> **YOUR GOAL**
Write out the data that follows. Keep every character unchanged.

-- ENTRIES PROVIDED follows --

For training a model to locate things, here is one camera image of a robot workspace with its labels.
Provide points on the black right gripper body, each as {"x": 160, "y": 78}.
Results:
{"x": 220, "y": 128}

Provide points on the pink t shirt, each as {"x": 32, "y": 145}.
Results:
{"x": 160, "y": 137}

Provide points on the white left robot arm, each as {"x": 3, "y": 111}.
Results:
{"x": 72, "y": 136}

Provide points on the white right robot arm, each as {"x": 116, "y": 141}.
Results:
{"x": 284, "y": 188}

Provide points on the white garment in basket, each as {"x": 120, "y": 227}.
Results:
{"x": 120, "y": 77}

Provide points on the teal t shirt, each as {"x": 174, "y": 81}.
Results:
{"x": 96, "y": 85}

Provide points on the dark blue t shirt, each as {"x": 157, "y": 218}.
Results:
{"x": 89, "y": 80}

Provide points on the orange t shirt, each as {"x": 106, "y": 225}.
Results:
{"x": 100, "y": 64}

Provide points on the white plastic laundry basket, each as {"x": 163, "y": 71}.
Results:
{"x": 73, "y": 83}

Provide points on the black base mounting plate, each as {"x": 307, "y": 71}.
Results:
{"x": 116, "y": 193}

-- ENTRIES PROVIDED concluded --

> **TASK ANSWER**
For training a model to locate things, here is one camera image of a robot workspace with its labels.
Provide points on the black right gripper body, each as {"x": 160, "y": 78}.
Results:
{"x": 220, "y": 128}

Provide points on the pink t shirt, each as {"x": 32, "y": 145}.
Results:
{"x": 160, "y": 137}

Provide points on the white left robot arm, each as {"x": 3, "y": 111}.
Results:
{"x": 72, "y": 136}

Provide points on the white right robot arm, each as {"x": 116, "y": 141}.
Results:
{"x": 284, "y": 188}

Provide points on the white garment in basket, each as {"x": 120, "y": 227}.
Results:
{"x": 120, "y": 77}

Provide points on the teal t shirt, each as {"x": 174, "y": 81}.
Results:
{"x": 96, "y": 85}

Provide points on the dark blue t shirt, each as {"x": 157, "y": 218}.
Results:
{"x": 89, "y": 80}

Provide points on the orange t shirt, each as {"x": 106, "y": 225}.
Results:
{"x": 100, "y": 64}

Provide points on the white plastic laundry basket, each as {"x": 163, "y": 71}.
Results:
{"x": 73, "y": 83}

Provide points on the black base mounting plate, each as {"x": 307, "y": 71}.
Results:
{"x": 116, "y": 193}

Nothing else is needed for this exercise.